Results of the survey indicate that teachers are interested in leadership opportunities of their own, with 12 percent of high performers headed to a leadership opportunity in their next role. Interest in leadership stood out as a factor among high performers of color, 19 percent of whom listed more leadership opportunities as the number one effort that would have retained them.
The report has some limitations, mostly created by the survey itself. Sample sizes are small, and results group all schools together, which makes it harder to note whether some issues are district-wide or are specific to grade bands, locations, or even individual campuses. For example, the 163 high performers who listed school leadership in their top three reasons for leaving might come from only a handful of DCPS’s 115 schools.

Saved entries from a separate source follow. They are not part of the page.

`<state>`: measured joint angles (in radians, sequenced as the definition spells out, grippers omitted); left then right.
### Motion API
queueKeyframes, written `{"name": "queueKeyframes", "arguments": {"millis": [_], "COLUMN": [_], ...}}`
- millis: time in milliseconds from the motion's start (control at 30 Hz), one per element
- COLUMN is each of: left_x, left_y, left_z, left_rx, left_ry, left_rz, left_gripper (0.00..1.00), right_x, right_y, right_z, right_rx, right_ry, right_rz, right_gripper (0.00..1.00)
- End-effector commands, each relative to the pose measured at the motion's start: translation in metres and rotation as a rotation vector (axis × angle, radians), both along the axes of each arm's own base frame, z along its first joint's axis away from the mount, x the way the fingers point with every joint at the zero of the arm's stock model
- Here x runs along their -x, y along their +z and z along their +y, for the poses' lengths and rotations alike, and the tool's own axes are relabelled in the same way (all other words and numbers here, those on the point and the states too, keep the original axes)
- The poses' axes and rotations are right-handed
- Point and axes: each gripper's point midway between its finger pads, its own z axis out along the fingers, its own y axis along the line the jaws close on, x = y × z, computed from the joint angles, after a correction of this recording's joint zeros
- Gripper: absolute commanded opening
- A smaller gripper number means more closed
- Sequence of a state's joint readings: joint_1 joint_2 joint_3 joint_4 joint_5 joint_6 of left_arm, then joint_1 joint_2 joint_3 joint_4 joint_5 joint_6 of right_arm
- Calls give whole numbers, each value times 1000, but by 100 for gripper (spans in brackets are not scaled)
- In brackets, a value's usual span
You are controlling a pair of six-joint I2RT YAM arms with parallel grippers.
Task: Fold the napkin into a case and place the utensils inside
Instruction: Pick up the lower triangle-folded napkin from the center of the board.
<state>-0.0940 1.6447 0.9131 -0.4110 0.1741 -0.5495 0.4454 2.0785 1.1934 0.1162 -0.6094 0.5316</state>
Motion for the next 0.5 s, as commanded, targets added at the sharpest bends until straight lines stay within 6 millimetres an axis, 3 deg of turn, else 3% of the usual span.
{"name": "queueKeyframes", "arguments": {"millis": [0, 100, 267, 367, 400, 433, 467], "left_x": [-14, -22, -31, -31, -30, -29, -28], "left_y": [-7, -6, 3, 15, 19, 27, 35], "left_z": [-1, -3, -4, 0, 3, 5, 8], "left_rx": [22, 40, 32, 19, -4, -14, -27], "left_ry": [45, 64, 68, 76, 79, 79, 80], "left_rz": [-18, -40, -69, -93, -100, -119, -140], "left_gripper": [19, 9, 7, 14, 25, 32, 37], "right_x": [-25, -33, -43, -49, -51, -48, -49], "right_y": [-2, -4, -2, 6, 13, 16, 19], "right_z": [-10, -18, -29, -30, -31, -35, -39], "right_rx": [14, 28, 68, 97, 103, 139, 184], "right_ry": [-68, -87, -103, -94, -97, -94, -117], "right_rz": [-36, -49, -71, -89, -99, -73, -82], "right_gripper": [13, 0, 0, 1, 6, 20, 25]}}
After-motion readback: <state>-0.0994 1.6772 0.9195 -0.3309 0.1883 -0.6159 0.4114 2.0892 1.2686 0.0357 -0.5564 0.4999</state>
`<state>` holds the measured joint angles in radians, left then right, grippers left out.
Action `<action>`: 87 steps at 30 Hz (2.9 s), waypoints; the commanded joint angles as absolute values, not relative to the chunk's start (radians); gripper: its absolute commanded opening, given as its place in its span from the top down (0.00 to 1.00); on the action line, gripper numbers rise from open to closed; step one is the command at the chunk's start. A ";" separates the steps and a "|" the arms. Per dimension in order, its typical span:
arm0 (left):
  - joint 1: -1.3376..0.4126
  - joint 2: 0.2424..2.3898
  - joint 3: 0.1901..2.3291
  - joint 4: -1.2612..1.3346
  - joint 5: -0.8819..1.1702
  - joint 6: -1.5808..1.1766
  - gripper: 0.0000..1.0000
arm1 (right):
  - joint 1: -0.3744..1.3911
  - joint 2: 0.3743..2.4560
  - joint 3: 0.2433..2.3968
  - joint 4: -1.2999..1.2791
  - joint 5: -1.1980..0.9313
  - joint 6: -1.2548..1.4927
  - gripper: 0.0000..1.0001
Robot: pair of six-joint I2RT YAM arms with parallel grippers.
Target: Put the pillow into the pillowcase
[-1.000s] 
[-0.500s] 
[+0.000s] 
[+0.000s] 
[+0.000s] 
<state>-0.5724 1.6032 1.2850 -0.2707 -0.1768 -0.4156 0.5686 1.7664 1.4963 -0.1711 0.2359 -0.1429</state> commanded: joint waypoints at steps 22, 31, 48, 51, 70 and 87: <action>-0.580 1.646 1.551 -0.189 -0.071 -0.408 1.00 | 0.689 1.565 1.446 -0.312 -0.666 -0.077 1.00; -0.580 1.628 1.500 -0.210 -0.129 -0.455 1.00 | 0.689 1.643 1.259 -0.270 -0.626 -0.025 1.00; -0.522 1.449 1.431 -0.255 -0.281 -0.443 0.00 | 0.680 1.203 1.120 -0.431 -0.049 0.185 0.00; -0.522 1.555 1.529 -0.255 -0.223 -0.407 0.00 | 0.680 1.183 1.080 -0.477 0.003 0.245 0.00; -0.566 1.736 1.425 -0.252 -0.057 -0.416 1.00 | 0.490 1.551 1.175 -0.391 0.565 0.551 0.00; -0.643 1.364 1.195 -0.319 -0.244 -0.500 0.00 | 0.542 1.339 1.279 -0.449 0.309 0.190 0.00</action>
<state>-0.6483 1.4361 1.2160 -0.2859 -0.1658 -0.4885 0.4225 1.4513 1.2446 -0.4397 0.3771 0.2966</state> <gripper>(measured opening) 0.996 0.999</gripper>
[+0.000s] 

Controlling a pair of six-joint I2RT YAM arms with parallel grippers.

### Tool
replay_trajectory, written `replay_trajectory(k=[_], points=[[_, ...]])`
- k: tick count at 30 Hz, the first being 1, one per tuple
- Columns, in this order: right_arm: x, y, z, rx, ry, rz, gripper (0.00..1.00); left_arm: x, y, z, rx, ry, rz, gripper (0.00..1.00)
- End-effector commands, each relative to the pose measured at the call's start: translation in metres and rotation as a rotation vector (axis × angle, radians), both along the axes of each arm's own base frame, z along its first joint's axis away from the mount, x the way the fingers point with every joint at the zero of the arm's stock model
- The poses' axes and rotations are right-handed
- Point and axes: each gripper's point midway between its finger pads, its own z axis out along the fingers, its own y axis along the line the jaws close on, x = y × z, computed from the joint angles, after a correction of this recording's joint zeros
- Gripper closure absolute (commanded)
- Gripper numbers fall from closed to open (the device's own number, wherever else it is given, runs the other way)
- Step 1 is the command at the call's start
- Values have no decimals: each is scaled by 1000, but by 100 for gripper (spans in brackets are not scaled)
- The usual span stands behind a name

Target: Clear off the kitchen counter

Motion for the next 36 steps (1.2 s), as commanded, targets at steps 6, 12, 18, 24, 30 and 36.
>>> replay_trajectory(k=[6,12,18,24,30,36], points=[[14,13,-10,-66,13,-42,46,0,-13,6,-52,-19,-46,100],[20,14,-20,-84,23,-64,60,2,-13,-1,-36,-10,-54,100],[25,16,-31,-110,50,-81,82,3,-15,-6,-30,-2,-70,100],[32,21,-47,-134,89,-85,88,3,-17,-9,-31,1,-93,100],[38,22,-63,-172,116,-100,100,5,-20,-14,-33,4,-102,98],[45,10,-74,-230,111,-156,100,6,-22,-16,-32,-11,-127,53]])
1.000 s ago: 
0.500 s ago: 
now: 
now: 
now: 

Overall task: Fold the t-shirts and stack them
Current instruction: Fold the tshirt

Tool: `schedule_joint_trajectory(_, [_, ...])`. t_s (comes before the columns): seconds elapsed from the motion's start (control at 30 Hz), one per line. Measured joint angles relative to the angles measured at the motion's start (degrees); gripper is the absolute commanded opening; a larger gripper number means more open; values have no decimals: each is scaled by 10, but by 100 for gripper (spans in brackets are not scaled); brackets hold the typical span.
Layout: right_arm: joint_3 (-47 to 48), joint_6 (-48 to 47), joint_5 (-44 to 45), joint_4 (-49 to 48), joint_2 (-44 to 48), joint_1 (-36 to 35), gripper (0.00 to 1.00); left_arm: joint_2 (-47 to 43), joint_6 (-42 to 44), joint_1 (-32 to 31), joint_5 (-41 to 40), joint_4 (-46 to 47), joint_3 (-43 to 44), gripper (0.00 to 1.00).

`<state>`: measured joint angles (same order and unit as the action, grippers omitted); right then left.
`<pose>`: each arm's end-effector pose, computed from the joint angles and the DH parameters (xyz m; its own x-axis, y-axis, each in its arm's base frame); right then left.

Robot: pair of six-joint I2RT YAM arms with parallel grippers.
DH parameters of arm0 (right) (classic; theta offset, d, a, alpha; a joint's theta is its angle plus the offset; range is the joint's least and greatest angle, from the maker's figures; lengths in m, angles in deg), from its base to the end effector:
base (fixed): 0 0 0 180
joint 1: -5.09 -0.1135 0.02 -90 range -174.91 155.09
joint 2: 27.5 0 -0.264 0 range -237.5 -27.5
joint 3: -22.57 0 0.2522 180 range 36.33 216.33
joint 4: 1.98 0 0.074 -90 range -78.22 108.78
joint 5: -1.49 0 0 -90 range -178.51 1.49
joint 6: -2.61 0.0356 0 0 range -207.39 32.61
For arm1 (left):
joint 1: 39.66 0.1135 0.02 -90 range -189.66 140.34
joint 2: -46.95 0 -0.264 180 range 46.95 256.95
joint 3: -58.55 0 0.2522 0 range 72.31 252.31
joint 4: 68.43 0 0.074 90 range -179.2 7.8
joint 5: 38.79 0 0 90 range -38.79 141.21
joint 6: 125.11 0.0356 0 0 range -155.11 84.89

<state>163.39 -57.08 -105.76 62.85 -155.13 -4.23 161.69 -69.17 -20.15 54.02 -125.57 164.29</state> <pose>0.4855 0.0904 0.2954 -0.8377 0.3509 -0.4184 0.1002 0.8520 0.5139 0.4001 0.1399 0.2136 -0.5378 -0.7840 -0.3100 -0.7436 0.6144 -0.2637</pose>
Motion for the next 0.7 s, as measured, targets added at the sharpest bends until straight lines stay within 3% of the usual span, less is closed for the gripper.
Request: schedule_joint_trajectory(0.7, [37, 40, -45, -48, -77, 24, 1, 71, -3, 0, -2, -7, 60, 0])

Nevertheless, the survey’s outcomes suggest potential areas of focus for DCPS and other urban districts. Retaining those who want to spend more time with family is a challenge; teaching, which is built around rigid routines and schedules, is especially resistant to the kind of flexibility new parents might want. But districts might, for instance, try job sharing for middle and high school teachers, in which two teachers both work half-days in one position, or offer extended multi-year unpaid leave and allow parents to return to the classroom after the hiatus. And teachers who depart because of lack of leadership opportunities might stay if offered supplemental school-level leadership roles or entry into a strong leadership pipeline.
Although DCPS already retains 92 percent of its high performers, efforts to keep more of the other 8 percent—investing in supportive principals, leadership opportunities, and sustainable workloads—would benefit the whole district. And the more we know about high performers through surveys such as this one, the better DCPS and other districts can craft strategies that both improve schools and keep strong teachers in the classroom.